Type 2 diabetes (T2D) significantly increases the risk of heart failure, a major cause of hospitalisation and increased morbidity and mortality. Dual and multi-agonist synthetic peptides at the GLP-1 and glucagon receptor are in clinical development as potential new treatments for a range of chronic metabolic conditions including T2D. Here, we aimed to explore the effects of GLP-1 and glucagon dual receptor agonism on myocardial glucose uptake (MGU) and myocardial function in T2D. Eight adults with a mean age of 52 ± 12 years and body mass index 31 ± 4 kg/m attended three randomised infusion visits using combinations of 0.9% saline, glucagon (12.5 ng/kg/min) and exenatide:glucagon co-infusion (exenatide loading dose 50 ng/min for 30 min then 25 ng/min). MGU and myocardial function were assessed using F-FDG PET-MRI. MGU increased in n = 7/8 (88%) participants from a median of 9.2 × 10 µmol/g/min (IQR 0.33-19 × 10 µmol/g/min) with saline, to 20 × 10 µmol/g/min (5.4-98 × 10 µmol/g/min) with exenatide:glucagon, n = 8, z = 2.24, r = 0.79, P < 0.05. Exenatide:glucagon significantly increased the median left ventricular global peak diastolic circumferential strain rate from 0.619 1/s (0.580-0.716 1/s) to 0.686 1/s (0.644-0.737 1/s) n = 8, z = 2.37, r = 0.84, P < 0.05. Left ventricular global longitudinal contraction (as a measure global longitudinal strain) numerically increased by 0.6%, from - 16.0% with saline (-14.0-[-16.7]%) to -16.6% with exenatide:glucagon (-14.1-[-17.6]%), n = 8, z=-1.54, r=-0.54, P = 0.123. Further studies are required to explore whether GLP-1/glucagon dual receptor agonists have a role to play in reducing cardiovascular risk and attenuating heart failure related outcomes in patients with chronic metabolic conditions such as T2D.

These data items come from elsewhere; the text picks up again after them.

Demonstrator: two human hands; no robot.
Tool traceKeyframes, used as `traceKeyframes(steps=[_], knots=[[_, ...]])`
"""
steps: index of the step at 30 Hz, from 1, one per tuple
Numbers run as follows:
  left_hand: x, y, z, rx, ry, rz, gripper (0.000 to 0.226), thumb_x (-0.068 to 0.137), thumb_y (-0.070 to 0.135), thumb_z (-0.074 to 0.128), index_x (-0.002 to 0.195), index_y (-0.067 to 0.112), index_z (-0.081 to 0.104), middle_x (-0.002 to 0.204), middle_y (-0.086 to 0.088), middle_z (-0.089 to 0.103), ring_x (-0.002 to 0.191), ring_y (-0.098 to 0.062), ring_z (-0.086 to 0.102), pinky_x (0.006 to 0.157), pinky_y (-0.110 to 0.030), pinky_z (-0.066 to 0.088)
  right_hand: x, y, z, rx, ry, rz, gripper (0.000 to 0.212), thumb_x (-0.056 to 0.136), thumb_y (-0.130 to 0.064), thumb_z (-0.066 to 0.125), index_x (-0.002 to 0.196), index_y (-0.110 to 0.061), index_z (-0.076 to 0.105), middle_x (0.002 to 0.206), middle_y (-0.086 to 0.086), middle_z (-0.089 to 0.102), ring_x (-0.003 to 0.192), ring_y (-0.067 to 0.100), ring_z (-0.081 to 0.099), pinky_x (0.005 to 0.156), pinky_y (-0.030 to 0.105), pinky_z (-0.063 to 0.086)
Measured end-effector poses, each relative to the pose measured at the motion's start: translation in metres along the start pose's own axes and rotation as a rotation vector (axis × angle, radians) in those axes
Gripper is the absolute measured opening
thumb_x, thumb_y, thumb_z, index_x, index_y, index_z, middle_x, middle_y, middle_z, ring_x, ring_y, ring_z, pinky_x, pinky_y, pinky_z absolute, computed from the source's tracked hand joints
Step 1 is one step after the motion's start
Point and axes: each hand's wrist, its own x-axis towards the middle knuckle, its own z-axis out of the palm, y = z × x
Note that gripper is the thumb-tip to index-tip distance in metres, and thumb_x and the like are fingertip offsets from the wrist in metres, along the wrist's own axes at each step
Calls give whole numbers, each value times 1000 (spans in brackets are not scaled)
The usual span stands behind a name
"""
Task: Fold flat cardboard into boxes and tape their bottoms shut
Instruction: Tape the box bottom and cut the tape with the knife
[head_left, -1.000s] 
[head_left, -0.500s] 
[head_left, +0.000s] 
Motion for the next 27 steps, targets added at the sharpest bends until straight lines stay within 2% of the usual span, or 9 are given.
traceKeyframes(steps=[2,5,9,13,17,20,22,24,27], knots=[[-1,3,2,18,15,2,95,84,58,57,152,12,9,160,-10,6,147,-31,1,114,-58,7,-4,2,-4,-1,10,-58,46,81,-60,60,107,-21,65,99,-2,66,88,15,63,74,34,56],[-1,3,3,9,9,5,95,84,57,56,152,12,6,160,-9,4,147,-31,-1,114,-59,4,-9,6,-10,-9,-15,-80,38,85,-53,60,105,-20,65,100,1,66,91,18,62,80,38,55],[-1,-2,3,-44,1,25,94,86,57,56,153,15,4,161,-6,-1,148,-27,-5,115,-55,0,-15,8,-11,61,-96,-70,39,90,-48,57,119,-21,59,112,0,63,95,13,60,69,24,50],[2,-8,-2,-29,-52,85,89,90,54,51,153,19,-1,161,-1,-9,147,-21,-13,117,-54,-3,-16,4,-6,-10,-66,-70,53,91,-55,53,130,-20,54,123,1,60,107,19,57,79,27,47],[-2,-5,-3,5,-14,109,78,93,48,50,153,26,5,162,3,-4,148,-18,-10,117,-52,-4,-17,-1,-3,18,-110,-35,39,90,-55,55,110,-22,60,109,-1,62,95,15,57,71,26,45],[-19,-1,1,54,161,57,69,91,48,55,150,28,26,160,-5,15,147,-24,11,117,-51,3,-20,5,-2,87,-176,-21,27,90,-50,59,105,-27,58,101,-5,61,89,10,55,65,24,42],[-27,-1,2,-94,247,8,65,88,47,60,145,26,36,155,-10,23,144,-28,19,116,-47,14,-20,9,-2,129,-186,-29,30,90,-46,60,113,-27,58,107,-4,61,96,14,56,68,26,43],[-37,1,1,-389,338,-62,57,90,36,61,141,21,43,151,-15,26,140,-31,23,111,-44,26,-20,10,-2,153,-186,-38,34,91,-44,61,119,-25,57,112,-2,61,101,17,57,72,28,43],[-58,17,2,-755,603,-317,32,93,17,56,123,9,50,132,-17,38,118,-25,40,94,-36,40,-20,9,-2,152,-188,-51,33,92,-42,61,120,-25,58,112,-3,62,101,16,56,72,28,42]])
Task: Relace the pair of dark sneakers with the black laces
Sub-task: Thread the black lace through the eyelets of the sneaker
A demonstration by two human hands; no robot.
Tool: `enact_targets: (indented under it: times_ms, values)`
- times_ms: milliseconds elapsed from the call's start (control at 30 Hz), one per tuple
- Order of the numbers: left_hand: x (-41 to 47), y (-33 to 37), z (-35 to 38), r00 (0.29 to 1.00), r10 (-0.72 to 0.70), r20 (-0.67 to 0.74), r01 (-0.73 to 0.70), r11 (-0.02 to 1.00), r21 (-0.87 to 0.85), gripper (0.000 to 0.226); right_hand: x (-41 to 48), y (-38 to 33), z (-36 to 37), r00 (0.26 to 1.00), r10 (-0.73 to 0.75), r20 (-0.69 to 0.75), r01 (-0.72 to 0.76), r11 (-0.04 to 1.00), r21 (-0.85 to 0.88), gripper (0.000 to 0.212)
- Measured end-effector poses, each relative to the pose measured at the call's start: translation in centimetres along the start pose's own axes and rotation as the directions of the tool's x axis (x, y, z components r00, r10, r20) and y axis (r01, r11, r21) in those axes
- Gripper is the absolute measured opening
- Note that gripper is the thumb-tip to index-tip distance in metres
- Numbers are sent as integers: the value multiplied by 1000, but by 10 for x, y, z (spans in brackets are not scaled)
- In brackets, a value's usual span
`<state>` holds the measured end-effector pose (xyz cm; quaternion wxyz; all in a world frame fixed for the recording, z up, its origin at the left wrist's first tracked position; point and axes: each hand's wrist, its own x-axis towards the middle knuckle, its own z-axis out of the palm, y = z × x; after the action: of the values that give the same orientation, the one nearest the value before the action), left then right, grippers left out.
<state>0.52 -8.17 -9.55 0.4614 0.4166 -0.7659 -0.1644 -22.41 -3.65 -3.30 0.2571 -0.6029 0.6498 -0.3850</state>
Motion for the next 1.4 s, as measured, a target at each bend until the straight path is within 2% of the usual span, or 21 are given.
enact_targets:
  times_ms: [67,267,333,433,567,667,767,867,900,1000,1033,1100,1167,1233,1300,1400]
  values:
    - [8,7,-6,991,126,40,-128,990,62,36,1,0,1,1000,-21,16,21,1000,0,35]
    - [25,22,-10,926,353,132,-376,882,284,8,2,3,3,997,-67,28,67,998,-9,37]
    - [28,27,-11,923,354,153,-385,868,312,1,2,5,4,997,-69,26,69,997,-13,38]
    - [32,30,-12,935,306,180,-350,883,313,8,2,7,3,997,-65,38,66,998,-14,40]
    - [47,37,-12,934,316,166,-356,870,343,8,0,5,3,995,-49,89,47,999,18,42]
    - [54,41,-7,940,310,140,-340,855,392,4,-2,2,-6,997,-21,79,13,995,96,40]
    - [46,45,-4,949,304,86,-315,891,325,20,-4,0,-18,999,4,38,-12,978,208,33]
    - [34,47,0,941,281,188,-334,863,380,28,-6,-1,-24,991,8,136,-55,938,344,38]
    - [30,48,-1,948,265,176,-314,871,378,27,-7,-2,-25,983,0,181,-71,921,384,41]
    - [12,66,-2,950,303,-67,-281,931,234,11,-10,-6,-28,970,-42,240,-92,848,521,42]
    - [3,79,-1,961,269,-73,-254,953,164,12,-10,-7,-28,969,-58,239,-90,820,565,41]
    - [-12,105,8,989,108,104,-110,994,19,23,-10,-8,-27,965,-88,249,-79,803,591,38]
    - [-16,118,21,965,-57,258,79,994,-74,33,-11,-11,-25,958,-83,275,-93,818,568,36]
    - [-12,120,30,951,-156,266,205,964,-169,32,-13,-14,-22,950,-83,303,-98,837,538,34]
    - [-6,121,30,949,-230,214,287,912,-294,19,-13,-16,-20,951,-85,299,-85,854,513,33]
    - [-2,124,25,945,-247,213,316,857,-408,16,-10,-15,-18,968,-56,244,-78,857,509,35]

2型糖尿病(T2D)显著增加心力衰竭风险,而心力衰竭是住院以及发病率和死亡率上升的主要原因。胰高血糖素样肽-1(GLP-1)和胰高血糖素受体的双重及多重激动剂合成肽正处于临床开发阶段,作为包括T2D在内的一系列慢性代谢疾病的潜在新疗法。在此,我们旨在探讨GLP-1和胰高血糖素双重受体激动作用对T2D患者心肌葡萄糖摄取(MGU)和心肌功能的影响。8名平均年龄为52±12岁、体重指数为31±4kg/m²的成年人参加了三次随机输注访视,使用0.9%生理盐水、胰高血糖素(12.5 ng/kg/min)和艾塞那肽:胰高血糖素联合输注(艾塞那肽负荷剂量为50 ng/min,持续30分钟,然后为25 ng/min)的组合。使用F-FDG PET-MRI评估MGU和心肌功能。n = 7/8(88%)的参与者MGU增加,从生理盐水组的中位数9.2×10µmol/g/min(IQR 0.33 - 19×10µmol/g/min)增加到艾塞那肽:胰高血糖素组的20×10µmol/g/min(5.4 - 98×10µmol/g/min),n = 8,z = 2.24,r = 0.79,P < 0.05。艾塞那肽:胰高血糖素显著将左心室整体舒张期峰值圆周应变率中位数从0.619 1/s(0.580 - 0.716 1/s)提高到0.686 1/s(0.644 - 0.737 1/s),n = 8,z = 2.37,r = 0.84,P < 0.05。左心室整体纵向收缩(作为整体纵向应变的指标)在数值上增加了0.6%,从生理盐水组的-16.0%(-14.0 - [-16.7]%)增加到艾塞那肽:胰高血糖素组的-16.6%(-14.1 - [-17.6]%),n = 8,z = -1.54,r = -0.54,P = 0.123。需要进一步研究以探讨GLP-1/胰高血糖素双重受体激动剂在降低慢性代谢疾病(如T2D)患者心血管风险和减轻心力衰竭相关结局方面是否发挥作用。